_Task_.
Extract every line below that contains the word "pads".

_The input_.
● ● ●

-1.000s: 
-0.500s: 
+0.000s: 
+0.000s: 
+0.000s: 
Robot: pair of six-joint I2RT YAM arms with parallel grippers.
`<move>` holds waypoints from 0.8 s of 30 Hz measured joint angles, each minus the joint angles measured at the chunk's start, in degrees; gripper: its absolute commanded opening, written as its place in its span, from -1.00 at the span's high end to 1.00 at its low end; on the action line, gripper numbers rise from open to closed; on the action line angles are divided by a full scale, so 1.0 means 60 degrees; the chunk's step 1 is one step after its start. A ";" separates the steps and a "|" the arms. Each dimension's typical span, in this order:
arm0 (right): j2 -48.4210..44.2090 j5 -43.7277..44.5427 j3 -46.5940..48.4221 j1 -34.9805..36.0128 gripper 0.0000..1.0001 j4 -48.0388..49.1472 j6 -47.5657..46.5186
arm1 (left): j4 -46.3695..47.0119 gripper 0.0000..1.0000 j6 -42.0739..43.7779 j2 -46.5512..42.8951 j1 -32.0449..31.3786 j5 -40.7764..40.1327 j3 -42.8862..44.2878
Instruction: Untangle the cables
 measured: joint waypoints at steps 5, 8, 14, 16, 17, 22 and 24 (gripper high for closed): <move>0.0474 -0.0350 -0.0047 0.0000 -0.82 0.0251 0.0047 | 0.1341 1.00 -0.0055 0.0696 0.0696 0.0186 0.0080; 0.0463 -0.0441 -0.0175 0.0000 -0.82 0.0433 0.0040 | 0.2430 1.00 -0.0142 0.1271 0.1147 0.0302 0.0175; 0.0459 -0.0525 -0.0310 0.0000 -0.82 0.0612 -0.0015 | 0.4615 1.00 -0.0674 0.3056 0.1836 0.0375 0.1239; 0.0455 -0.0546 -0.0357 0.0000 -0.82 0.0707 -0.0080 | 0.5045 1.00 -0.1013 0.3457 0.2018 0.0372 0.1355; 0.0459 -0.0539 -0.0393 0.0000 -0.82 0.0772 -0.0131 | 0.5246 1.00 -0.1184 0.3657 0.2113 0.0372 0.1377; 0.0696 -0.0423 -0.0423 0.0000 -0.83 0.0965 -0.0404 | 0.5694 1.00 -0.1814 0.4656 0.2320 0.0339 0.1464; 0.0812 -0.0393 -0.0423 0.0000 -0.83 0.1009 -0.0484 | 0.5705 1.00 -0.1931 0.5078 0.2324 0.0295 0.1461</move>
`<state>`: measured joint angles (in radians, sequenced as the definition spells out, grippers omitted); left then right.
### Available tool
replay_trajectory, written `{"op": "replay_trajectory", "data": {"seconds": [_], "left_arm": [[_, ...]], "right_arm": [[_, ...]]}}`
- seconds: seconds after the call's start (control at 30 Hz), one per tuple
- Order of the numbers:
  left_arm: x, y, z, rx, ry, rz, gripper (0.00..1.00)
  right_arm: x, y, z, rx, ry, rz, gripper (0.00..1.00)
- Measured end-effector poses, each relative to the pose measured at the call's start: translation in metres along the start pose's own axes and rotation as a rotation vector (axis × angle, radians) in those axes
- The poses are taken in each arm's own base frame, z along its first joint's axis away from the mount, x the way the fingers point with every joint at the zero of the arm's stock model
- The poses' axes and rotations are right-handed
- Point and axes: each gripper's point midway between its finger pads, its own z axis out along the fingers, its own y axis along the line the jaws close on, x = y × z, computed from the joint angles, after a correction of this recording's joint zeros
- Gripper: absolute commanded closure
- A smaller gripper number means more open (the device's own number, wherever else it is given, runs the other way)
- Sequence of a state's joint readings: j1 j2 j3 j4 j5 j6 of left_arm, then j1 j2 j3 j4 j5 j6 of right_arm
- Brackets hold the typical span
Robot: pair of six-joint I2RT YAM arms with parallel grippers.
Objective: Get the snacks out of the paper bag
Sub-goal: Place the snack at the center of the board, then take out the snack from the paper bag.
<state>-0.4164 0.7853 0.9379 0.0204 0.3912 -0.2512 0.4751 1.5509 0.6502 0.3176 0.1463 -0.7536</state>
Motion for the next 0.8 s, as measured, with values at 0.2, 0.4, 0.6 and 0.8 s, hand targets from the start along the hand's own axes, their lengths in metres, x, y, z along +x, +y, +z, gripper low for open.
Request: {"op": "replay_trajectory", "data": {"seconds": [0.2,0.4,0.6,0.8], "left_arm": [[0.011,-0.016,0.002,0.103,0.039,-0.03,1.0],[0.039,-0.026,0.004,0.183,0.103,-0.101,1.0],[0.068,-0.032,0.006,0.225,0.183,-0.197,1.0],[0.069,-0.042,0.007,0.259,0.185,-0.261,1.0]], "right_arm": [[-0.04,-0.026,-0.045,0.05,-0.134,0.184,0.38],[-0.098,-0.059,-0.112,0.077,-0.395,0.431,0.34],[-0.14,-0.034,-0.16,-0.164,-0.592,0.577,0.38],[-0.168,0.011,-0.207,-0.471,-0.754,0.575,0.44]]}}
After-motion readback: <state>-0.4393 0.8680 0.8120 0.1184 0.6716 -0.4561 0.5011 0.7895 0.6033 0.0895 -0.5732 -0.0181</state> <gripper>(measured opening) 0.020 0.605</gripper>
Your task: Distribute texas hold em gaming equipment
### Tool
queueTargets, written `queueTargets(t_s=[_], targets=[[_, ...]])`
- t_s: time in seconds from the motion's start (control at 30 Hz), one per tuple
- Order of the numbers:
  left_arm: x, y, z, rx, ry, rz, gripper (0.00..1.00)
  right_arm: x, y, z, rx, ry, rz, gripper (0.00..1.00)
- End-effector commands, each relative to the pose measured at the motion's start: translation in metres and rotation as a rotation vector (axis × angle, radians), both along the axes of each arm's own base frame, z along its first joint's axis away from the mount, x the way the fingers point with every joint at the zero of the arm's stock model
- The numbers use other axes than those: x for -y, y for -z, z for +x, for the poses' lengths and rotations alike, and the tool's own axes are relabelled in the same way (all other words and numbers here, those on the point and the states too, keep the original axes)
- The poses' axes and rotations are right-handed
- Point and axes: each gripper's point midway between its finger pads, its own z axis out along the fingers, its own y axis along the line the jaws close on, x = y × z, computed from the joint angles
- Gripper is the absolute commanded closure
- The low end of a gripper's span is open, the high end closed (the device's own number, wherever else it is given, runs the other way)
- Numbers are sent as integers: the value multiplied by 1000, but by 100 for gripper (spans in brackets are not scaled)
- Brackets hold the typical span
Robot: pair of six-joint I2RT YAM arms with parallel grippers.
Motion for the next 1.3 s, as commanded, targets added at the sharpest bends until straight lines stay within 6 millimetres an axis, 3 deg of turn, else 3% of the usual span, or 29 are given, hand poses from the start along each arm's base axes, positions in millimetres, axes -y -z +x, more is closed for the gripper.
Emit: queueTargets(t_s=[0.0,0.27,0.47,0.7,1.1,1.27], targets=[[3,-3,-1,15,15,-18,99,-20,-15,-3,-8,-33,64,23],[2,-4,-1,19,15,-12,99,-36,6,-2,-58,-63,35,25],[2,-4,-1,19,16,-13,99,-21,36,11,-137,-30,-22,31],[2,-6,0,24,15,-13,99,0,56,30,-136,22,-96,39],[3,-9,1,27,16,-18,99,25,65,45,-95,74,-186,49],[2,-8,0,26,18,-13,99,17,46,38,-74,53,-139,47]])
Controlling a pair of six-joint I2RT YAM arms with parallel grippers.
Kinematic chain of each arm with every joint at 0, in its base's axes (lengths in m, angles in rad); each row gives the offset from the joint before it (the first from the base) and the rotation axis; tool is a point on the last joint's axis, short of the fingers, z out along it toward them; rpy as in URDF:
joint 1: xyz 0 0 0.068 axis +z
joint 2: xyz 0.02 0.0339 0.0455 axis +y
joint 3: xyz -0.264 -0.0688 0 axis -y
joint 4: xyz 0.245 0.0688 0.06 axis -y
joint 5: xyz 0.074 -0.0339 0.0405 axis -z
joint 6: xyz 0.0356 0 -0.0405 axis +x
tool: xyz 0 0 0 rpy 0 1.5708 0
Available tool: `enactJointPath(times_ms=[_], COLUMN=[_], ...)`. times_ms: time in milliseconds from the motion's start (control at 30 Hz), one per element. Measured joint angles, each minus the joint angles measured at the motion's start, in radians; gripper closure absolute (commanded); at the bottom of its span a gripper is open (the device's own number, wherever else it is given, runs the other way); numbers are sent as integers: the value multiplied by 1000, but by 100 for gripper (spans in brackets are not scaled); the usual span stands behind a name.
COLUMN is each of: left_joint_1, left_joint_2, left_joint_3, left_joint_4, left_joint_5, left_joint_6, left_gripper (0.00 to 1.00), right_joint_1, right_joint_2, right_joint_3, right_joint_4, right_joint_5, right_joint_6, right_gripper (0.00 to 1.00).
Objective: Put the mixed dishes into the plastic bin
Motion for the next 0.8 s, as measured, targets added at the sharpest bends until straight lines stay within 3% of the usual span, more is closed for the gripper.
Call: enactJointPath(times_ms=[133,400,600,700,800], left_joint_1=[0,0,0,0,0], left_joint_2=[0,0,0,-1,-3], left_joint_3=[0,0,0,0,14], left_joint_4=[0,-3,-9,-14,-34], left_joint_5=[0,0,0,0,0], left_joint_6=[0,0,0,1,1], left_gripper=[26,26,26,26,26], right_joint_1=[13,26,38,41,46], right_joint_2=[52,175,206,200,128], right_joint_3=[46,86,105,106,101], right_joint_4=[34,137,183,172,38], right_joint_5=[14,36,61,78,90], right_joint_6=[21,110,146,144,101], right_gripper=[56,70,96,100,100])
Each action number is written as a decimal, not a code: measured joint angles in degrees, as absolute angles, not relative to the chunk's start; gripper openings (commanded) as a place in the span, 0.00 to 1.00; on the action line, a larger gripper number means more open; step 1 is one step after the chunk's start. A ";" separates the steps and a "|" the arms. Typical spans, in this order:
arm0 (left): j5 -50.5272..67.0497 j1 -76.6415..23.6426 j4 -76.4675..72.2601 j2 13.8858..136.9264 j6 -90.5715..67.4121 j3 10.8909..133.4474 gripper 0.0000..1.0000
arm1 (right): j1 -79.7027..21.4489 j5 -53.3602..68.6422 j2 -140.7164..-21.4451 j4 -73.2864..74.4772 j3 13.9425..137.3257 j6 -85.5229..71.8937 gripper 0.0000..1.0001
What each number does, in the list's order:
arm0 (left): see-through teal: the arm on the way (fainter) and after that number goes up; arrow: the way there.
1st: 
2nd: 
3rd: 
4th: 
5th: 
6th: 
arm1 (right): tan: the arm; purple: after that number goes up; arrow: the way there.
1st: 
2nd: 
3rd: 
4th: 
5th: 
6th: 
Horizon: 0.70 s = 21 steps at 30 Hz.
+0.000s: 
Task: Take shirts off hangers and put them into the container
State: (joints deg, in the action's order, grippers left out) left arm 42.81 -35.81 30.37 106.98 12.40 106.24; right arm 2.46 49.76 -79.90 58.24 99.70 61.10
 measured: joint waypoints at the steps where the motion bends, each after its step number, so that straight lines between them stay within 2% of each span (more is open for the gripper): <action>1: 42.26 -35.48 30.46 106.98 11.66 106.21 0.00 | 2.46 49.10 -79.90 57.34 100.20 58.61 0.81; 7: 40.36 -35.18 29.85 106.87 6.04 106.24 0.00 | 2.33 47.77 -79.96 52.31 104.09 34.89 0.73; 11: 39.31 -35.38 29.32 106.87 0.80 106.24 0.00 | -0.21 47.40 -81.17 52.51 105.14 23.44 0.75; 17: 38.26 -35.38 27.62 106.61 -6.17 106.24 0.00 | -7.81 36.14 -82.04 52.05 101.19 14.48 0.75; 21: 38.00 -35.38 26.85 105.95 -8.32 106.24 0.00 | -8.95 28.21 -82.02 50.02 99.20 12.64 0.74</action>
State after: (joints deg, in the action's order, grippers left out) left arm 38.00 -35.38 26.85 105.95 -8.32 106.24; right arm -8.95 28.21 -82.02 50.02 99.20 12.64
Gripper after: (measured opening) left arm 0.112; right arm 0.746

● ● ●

_Result of this task_.
- Point and axes: each gripper's point midway between its finger pads, its own z axis out along the fingers, its own y axis along the line the jaws close on, x = y × z, computed from the joint angles, after a correction of this recording's joint zeros
- Point and axes: each gripper's point midway between its finger pads, its own z axis out along the fingers, its own y axis along the line the jaws close on, x = y × z, computed from the joint angles

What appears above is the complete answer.